Match mode accepts the owner's description, optionally limits results to Advocates available for bookings, and returns professionals whose published guidance connects to the matched topics.

The Stimulus controller handles tab state, keyboard switching, and panel sizing. The form submission remains standard Rails.

Dogly Advocate Match mode in a narrow mobile layout with one professional result

The same matching workflow collapses into a focused single-column layout at mobile widths.

Extending the Directory Pattern

The Advocate directory became the most sophisticated version of a shared partner-directory pattern. Brands and shelters later received their own query objects, responsive directory pages, configurable imagery, and filters appropriate to their domains. A shared Partners::DirectoryController coordinates the three directory experiences without pretending their discovery rules are identical.
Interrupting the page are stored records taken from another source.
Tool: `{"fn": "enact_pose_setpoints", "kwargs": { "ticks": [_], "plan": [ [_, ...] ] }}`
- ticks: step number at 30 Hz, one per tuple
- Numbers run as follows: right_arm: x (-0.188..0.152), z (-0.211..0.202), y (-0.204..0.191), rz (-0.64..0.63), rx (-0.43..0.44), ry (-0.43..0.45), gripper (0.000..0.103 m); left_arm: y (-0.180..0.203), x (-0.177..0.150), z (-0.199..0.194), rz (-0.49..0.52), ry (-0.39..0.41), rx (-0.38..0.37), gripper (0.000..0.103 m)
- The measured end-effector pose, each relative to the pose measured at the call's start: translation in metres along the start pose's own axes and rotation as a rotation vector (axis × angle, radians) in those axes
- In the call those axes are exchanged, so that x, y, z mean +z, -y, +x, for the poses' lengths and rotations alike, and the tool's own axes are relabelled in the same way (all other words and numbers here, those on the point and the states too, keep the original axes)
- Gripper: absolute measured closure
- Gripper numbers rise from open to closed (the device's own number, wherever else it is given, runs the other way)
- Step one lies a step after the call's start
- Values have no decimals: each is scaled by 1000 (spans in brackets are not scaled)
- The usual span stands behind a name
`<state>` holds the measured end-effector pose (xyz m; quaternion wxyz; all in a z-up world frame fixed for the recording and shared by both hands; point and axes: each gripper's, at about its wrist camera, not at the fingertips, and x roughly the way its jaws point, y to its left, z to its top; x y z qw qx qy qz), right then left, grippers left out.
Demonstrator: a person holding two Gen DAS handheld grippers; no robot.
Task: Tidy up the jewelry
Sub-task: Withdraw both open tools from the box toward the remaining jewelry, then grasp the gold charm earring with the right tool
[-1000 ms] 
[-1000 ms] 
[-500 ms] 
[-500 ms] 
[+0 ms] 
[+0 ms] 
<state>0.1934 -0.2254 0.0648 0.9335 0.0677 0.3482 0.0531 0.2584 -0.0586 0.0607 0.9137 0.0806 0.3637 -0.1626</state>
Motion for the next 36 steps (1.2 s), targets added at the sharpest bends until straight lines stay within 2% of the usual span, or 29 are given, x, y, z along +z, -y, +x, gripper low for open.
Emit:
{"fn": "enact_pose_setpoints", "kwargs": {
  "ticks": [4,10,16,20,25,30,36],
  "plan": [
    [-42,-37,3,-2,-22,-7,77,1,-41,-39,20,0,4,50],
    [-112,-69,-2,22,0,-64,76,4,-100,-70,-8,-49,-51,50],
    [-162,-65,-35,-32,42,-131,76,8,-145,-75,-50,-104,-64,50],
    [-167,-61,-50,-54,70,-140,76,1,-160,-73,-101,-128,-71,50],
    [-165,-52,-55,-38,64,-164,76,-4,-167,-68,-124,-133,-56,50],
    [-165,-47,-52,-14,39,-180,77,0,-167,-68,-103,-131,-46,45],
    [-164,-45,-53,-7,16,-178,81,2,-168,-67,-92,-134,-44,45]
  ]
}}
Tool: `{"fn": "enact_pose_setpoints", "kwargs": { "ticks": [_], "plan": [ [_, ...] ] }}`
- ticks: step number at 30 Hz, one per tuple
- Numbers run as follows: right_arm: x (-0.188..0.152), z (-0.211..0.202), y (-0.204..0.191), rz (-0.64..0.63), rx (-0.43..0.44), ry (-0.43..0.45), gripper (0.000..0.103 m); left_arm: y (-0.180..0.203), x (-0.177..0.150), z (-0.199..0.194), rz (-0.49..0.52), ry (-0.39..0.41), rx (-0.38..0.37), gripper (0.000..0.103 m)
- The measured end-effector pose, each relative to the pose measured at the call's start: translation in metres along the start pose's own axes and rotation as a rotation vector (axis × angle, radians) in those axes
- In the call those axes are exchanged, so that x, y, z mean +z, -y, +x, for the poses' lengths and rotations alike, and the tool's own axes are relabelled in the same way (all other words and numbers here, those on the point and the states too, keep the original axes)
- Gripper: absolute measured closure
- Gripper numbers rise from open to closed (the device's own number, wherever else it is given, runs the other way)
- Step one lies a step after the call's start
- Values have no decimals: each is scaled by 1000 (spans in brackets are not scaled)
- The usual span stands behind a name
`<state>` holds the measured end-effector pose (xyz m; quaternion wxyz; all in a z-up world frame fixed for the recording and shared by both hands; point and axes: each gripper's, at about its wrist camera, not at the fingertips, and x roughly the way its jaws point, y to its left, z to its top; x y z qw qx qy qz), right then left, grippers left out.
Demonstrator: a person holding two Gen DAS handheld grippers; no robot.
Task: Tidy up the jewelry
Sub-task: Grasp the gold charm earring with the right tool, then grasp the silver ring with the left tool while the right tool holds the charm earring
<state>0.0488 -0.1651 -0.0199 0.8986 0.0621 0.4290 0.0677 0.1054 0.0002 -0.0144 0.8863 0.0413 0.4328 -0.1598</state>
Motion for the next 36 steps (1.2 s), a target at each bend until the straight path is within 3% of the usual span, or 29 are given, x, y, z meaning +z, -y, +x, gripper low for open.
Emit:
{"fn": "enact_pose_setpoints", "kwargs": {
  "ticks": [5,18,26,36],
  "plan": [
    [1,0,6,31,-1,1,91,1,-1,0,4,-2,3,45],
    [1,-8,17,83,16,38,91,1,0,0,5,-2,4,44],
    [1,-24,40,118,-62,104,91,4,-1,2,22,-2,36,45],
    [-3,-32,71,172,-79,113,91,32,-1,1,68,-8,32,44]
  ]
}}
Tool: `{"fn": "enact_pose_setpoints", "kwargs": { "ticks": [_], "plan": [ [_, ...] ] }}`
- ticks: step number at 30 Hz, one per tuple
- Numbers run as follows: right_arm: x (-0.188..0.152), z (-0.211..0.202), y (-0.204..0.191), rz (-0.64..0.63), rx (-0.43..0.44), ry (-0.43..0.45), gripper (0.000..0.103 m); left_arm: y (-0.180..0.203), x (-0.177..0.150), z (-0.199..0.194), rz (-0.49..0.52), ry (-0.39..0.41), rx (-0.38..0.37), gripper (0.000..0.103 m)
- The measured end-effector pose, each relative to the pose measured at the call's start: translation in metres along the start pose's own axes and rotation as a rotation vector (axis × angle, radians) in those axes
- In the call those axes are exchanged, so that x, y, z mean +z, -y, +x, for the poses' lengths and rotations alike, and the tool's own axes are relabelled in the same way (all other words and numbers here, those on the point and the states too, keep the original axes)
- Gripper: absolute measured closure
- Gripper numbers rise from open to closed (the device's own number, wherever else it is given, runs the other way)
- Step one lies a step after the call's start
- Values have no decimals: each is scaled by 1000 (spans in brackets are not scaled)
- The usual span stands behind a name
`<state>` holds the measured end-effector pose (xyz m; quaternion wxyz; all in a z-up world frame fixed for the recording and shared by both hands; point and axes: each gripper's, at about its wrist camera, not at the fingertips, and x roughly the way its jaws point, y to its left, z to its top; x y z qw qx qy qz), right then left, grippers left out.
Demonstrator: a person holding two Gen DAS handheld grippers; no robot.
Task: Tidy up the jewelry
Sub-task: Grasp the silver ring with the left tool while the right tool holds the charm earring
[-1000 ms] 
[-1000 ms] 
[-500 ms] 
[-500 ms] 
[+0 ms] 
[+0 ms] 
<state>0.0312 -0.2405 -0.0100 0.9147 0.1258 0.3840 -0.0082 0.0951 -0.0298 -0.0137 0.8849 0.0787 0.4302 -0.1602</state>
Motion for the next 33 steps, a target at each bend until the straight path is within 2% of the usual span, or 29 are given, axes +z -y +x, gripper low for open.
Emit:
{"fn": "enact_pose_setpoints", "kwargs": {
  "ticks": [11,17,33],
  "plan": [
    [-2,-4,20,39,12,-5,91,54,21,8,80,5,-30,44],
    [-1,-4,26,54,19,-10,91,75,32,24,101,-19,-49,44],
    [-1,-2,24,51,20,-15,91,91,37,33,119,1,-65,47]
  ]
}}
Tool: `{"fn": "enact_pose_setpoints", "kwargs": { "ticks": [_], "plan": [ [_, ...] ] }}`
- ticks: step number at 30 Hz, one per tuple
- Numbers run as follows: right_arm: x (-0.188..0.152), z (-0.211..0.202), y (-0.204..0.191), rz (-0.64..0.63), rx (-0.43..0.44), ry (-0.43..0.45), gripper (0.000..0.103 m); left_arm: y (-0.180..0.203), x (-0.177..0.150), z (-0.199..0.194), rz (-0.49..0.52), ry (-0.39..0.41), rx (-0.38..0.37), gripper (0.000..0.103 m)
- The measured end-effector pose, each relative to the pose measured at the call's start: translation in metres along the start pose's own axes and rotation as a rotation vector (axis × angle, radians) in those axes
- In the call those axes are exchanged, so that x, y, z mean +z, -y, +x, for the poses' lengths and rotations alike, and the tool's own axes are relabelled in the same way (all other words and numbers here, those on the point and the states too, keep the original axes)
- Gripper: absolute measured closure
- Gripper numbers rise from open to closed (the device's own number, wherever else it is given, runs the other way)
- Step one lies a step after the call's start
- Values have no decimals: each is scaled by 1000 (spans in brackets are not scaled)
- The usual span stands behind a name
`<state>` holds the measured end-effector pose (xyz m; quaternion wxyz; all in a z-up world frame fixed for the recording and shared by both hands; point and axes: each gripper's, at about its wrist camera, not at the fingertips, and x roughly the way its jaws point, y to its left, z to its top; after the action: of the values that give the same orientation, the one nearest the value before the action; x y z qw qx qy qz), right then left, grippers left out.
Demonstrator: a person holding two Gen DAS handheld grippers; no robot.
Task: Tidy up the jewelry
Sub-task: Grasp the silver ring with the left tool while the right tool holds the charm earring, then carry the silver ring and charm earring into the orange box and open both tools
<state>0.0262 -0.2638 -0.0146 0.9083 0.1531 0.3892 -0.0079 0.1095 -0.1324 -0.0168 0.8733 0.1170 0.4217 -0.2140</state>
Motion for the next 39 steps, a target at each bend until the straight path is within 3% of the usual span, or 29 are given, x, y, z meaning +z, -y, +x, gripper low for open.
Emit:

Free-text expertise matching remains Advocate-specific. Brand discovery is organized around commerce categories and products, while shelter discovery is organized around location and other shelter-specific attributes.

Tradeoffs

Some filters remain ActiveRecord relations. Tag and topic filters rely on domain methods and can materialize results into Ruby arrays. That kept the first version understandable, but it also complicates filters and sorting that run afterward in addition to increasing memory use. A stronger version would express every filter as a relation or explicitly separate the database and in-memory query phases.

Match mode depends on tag quality. That is a good fit for a content-heavy product, but it means the search experience is only as strong as the tagging taxonomy.

Outcome

The shipped directory supports two user intents:

  • Browse by known filters.
  • Describe a problem and get matched to relevant advocates.

It also keeps the implementation aligned with the Rails app: server-rendered pages, an explicit query boundary, focused JavaScript, and concrete keyboard behavior.

We did not yet have result-quality instrumentation capable of showing whether matching improved successful connections between dog owners and Advocates. The outcome is therefore a shipped product capability, not a claim of measured conversion improvement.

What I'd Improve Today

I would add query instrumentation and result-quality logging for match searches. That would make it easier to see which phrases fail, which tags are overused, and whether a result leads to a profile view, question, booking, or subscription.

I would move the remaining array-based filters into database-backed queries where practical, preserving an ActiveRecord relation throughout the query pipeline.

I would also replace the broad Post.unscoped match lookup with an explicit discovery scope containing published, visible, non-deleted content. Visibility rules should be named and testable rather than reconstructed through a partial set of conditions.